* TASK GOAL:
Could you write the entries out again, exactly as they appear?

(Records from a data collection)
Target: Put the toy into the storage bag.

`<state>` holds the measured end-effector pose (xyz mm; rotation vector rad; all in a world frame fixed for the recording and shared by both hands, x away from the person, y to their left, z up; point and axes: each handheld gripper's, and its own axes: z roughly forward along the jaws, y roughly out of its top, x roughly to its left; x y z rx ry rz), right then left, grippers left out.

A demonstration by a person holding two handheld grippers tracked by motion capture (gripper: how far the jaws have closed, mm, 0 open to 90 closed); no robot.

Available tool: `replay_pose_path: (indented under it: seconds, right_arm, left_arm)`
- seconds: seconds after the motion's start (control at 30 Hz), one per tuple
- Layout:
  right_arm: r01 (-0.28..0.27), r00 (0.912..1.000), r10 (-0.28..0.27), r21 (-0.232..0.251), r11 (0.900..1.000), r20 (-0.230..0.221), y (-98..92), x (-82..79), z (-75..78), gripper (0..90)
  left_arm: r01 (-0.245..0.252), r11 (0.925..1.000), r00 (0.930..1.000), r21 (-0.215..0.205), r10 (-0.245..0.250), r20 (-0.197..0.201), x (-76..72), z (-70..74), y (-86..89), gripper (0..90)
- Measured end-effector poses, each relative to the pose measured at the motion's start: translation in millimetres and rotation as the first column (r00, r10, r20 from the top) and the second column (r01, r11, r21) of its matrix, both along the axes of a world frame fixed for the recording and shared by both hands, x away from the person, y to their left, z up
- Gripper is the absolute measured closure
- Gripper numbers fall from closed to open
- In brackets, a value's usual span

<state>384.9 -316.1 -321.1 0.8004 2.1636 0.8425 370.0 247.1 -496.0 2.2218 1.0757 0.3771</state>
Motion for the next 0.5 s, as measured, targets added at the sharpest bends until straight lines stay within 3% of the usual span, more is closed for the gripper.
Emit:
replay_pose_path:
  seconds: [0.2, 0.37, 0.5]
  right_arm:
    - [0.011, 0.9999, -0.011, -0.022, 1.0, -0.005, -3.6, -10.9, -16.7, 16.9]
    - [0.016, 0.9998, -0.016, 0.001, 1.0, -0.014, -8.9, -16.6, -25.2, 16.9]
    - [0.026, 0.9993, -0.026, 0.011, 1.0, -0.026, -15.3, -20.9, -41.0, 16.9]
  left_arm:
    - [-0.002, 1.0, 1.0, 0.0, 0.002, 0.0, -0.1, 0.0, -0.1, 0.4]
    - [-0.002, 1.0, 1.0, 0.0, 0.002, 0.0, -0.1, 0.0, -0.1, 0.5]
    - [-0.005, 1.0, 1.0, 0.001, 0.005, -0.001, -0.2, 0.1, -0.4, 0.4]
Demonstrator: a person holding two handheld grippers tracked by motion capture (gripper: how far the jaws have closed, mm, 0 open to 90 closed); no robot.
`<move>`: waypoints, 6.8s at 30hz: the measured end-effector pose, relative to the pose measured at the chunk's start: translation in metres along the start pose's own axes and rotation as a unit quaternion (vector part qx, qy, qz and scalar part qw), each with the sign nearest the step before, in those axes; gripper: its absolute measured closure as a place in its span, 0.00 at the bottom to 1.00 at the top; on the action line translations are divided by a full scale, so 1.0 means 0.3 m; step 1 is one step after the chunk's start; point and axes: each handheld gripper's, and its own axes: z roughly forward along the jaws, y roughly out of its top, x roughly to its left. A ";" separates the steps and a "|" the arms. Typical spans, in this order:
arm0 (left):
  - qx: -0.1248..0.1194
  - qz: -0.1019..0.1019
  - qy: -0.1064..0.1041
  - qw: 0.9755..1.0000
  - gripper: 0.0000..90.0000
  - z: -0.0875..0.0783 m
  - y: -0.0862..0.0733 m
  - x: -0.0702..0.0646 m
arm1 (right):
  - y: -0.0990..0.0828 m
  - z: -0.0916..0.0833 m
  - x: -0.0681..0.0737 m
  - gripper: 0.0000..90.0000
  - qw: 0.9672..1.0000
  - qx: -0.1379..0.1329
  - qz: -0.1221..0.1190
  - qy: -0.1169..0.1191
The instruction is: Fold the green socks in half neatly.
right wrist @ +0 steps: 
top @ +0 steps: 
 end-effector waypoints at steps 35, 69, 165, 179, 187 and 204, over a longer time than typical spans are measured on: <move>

* ANSWER TO THIS PROBLEM:
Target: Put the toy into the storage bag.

`<state>` holds the measured end-effector pose (xyz mm; rotation vector rad; all in a world frame fixed for the recording and shared by both hands, x away from the person, y to their left, z up; point and axes: each handheld gripper's, and its own axes: z roughly forward along the jaws, y roughly out of its top, x roughly to its left; x y z rx ry rz), right then left, grippers left out.

A demonstration by a person holding two handheld grippers tracked by motion capture (gripper: how far the jaws have closed, mm, 0 open to 90 closed); no robot.

Available tool: `replay_pose_path: (indented under it: seconds, right_arm, left_arm)`
- seconds: seconds after the motion's start (control at 30 Hz), one per tuple
- Layout:
  right_arm: r01 (-0.28..0.27), r00 (0.912..1.000), r10 (-0.28..0.27), r21 (-0.232..0.251), r11 (0.900..1.000), r20 (-0.230..0.221), y (-98..92), x (-82..79), z (-75..78), gripper (0..90)
  left_arm: r01 (-0.245..0.252), r11 (0.925..1.000), r00 (0.930..1.000), r21 (-0.215..0.205), r10 (-0.245..0.250), r20 (-0.197..0.201), x (-76..72), z (-70..74), y (-86..89), gripper (0..90)
- Measured end-effector poses, each relative to the pose measured at the motion's start: translation in millimetres and rotation as the first column (r00, r10, r20 from the top) and the second column (r01, r11, r21) of its matrix, both along the axes of a world frame fixed for the recording and shared by both hands, x away from the person, y to their left, z up
- Gripper is the absolute measured closure
- Gripper numbers fall from closed to open
- In brackets, a value's usual span

<state>384.9 -316.1 -321.1 0.8004 2.1636 0.8425 370.0 247.1 -496.0 2.2218 1.0757 0.3771</state>
Motion for the next 0.5 s, as measured, targets added at the sharpest bends until straight lines stay within 3% of the usual span, more is closed for the gripper.
Emit:
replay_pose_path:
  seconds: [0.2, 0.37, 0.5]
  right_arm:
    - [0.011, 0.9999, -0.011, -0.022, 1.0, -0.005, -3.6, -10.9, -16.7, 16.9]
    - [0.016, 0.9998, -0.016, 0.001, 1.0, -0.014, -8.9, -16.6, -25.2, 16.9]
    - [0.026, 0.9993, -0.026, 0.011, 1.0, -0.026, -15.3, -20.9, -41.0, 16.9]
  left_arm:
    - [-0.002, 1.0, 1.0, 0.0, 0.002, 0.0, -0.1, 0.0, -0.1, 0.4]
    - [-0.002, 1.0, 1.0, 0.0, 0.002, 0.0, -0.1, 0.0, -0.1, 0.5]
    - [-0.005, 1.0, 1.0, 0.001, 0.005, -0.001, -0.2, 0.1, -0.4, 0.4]
Demonstrator: a person holding two handheld grippers tracked by motion capture (gripper: how far the jaws have closed, mm, 0 open to 90 closed); no robot.
`<move>`: waypoints, 6.8s at 30hz: the measured end-effector pose, relative to the pose measured at the chunk's start: translation in metres along the start pose's own axes and rotation as a unit quaternion (vector part qx, qy, qz and scalar part qw), each with the sign nearest the step before, in those axes; gripper: its absolute measured closure as a place in its span, 0.00 at the bottom to 1.00 at the top; on the action line translations are divided by a full scale, so 1.0 means 0.3 m; step 1 is one step after the chunk's start; point and axes: each handheld gripper's, and its own axes: z roughly forward along the jaws, y roughly out of its top, x roughly to its left. A ";" separates the steps and a "|" the arms. Typical spans, in this order:
arm0 (left):
  - qx: -0.1248..0.1194
  - qz: -0.1019..0.1019
  - qy: -0.1064..0.1041
  - qw: 0.9755..1.0000
  - gripper: 0.0000..90.0000
  - z: -0.0875..0.0783 m
  - y: -0.0862..0.0733 m
  - x: -0.0702..0.0646 m
arm1 (right):
  - y: -0.0990..0.0828 m
  - z: -0.0916..0.0833 m
  - x: -0.0681..0.0737 m
  - gripper: 0.0000..90.0000
  - qw: 0.9672..1.0000
  - qx: -0.1379..0.1329
  - qz: -0.1221..0.1190
  - qy: -0.1169..0.1191
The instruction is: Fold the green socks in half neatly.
right wrist @ +0 steps: 
top @ +0 steps: 
 end-effector waypoints at steps 35, 69, 165, 179, 187 and 204, over a longer time than typical spans are measured on: <move>

The answer has been given in its entirety.